**EXERCISE REQUIREMENTS:** The answer must consist of every line below that holds the word "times".

**DATASET EXCERPT:**
▼

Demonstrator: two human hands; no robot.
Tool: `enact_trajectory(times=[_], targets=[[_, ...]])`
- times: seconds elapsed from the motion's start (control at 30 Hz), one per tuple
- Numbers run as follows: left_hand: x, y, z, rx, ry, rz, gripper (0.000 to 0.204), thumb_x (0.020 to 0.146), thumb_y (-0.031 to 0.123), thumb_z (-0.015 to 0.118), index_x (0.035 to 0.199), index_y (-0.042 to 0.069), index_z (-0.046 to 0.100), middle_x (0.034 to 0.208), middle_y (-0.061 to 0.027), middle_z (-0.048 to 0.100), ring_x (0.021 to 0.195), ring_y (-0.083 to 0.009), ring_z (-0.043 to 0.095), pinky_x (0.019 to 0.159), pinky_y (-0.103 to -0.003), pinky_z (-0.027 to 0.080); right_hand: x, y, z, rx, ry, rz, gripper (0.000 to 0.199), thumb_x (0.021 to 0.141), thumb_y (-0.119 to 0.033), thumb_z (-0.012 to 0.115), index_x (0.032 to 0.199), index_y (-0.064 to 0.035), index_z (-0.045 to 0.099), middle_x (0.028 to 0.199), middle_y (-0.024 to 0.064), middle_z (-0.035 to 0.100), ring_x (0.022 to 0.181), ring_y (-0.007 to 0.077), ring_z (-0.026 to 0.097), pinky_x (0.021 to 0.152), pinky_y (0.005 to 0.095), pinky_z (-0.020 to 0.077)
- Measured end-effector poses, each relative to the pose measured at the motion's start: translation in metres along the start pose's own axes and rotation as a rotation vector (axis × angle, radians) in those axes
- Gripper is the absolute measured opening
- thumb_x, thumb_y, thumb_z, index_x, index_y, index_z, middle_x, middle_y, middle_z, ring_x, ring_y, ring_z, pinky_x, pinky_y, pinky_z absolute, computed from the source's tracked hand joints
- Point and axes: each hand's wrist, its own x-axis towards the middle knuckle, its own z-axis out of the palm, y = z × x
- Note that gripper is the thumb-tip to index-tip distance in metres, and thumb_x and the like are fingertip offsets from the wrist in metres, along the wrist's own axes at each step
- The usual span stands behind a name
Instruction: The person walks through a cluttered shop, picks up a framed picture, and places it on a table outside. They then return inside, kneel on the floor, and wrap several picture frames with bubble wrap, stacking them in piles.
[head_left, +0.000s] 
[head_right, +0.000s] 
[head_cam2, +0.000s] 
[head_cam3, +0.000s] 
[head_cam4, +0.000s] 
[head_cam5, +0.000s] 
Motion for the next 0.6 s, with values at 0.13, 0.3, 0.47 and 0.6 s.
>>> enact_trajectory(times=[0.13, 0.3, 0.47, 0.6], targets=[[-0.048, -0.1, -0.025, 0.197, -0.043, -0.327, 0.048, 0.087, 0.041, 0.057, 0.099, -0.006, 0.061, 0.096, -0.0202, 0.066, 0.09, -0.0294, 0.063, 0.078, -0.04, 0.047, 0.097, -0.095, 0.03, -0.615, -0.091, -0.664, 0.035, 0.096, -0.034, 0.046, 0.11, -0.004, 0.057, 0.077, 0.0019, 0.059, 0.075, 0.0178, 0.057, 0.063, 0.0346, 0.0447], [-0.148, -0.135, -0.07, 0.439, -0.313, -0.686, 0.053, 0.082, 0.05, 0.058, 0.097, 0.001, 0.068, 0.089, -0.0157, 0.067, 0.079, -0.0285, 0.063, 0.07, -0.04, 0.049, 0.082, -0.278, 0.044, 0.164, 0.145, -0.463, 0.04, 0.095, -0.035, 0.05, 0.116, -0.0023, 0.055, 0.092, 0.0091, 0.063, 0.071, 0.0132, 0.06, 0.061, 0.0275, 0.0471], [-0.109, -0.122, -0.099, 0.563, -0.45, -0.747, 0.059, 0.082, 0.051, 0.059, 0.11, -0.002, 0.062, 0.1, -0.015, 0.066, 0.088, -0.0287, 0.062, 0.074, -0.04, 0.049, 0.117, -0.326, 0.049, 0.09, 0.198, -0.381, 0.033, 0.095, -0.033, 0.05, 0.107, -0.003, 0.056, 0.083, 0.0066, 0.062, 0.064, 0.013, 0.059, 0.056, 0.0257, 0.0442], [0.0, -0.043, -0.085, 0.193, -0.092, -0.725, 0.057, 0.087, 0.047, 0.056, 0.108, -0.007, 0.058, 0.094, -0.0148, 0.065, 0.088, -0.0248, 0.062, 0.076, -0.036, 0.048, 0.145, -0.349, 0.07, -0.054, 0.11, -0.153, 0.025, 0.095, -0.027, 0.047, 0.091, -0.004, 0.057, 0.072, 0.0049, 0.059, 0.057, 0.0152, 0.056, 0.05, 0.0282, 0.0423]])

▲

**ANSWER FOR THE TASK:**
Tool: `enact_trajectory(times=[_], targets=[[_, ...]])`
- times: seconds elapsed from the motion's start (control at 30 Hz), one per tuple
>>> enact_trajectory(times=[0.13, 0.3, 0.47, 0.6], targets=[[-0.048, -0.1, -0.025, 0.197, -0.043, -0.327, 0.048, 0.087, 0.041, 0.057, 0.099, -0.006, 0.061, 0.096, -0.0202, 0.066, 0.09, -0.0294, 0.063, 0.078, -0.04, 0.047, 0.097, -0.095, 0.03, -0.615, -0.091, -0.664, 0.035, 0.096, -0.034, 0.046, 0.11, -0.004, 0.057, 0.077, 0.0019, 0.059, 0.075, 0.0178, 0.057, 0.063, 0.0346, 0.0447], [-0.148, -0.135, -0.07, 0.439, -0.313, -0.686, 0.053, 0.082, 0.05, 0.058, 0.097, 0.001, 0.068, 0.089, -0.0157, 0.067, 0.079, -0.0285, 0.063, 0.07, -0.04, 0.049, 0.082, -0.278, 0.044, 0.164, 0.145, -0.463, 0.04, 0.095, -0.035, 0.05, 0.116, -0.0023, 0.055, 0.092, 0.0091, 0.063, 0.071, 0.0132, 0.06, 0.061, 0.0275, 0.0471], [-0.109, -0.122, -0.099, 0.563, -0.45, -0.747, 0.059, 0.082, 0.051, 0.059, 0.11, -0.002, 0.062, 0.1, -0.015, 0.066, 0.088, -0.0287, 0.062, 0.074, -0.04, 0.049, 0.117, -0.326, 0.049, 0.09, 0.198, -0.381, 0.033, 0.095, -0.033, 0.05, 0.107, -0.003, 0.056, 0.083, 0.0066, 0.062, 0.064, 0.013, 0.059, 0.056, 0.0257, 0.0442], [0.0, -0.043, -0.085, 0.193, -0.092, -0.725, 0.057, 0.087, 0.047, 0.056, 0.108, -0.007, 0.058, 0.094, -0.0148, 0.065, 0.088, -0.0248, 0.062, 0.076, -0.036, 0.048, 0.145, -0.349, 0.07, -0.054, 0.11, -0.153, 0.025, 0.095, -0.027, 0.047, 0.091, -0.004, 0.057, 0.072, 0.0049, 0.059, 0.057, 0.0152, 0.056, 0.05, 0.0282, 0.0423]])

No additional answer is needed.